Décidément, les thons du golfe de Gascogne ne sont pas dignes
de cette fine canne qu'est Antoine. Dommage, tant pis pour eux !
Jeudi 13 juin à midi, nous ne sommes plus qu’à 140 milles de La Trinité et un grand soleil nous accueille dans le Golfe de Gascogne ; pendant qu’Alfred, sentant l’écurie, avance tout seul vers Belle-Île, Antoine se lance dans le ‘’mitonnage’’ d’un clafouti aux pruneaux : un triomphe acclamé par l’équipage ! Un équipage pourtant devenu difficile en raison de la qualité de l’ordinaire, rehaussé par les fromages de qualité, les jambons de terroir et autres saucissons de derrière les fagots, les chocolats fins, sans parler des vins… dont la cambuse avait été largement provisionnés par des équipiers ‘fines gueules’…

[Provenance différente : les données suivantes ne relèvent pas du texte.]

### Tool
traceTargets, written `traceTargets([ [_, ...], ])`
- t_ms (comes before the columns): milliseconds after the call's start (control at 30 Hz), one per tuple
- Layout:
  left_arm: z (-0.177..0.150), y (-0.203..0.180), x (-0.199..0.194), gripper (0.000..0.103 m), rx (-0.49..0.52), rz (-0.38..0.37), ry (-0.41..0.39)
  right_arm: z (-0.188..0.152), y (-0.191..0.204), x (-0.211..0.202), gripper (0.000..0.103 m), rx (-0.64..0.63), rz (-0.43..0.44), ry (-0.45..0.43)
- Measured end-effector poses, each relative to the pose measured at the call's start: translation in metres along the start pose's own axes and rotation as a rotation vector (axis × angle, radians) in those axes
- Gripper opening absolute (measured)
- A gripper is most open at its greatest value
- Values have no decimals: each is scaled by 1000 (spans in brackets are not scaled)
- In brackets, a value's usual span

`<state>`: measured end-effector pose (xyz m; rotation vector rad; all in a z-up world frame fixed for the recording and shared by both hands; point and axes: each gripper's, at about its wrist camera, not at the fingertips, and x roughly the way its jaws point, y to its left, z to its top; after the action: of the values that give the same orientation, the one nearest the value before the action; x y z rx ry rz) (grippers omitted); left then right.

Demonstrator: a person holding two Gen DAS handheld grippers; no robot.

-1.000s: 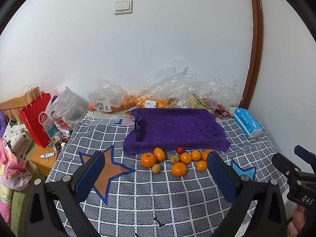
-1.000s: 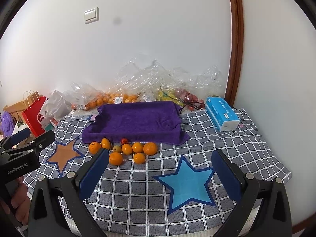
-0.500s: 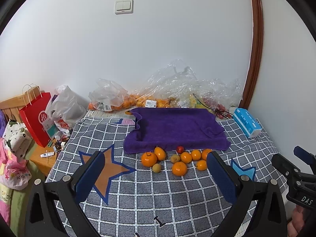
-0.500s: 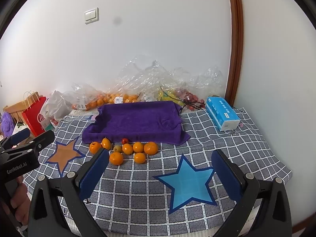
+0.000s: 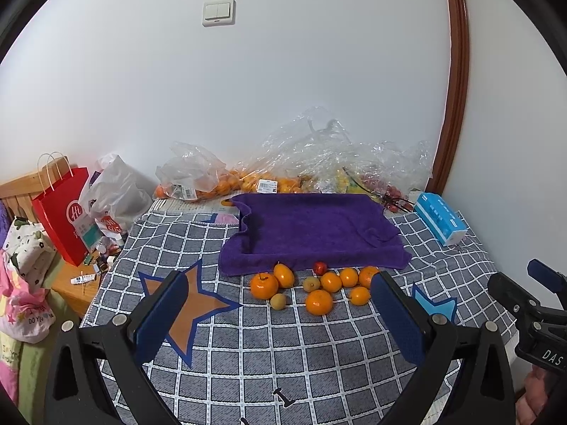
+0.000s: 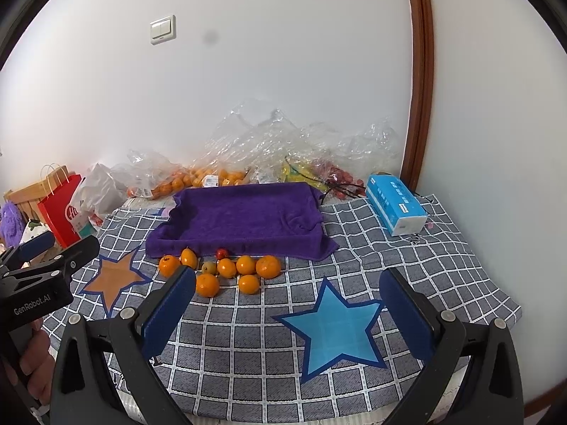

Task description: Organize fruits

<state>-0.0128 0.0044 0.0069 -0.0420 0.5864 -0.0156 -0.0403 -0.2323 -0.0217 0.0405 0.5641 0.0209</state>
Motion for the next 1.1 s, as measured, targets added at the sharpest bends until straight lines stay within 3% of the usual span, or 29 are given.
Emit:
traceTargets([
  [800, 4, 4, 5, 103, -23, -14, 9, 3, -1, 4, 102, 7, -7, -11],
  [1100, 5, 5, 10, 103, -25, 33, 8, 11, 2, 17, 103, -8, -30, -17],
])
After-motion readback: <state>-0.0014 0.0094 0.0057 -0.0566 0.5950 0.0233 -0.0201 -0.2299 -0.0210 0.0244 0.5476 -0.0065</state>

Jean-François et François s'étripent au Scrabble.
Ca commence à sentir la Bretagne!

Le triomphe modeste de Mister Clafouti !


Comme s’il hésitait à rentrer trop vite au port après ce périple de neuf mois autour de l’Atlantique, Alfred ralentit l’allure et, accompagné par un banc de dauphins qui jouent autour de lui, se traîne paresseusement vers la Baie de Quiberon dans la brise mollissante du soir de ce 13 juin; il est heureux de rentrer mais ne peut s’empêcher de regarder en arrière avec nostalgie … vers Lisbonne … vers São Vicente …. vers la Barbade … vers la Martinique … vers Cuba … vers les Bermudes …. Dis ! Quand est-ce qu’on y retourne ?

 
L'accueil des dauphins du golfe de Gascogne
 
 
L"équipage à l'arrivée au ponton de la Trinité, vendredi 14 juin à 18 heures.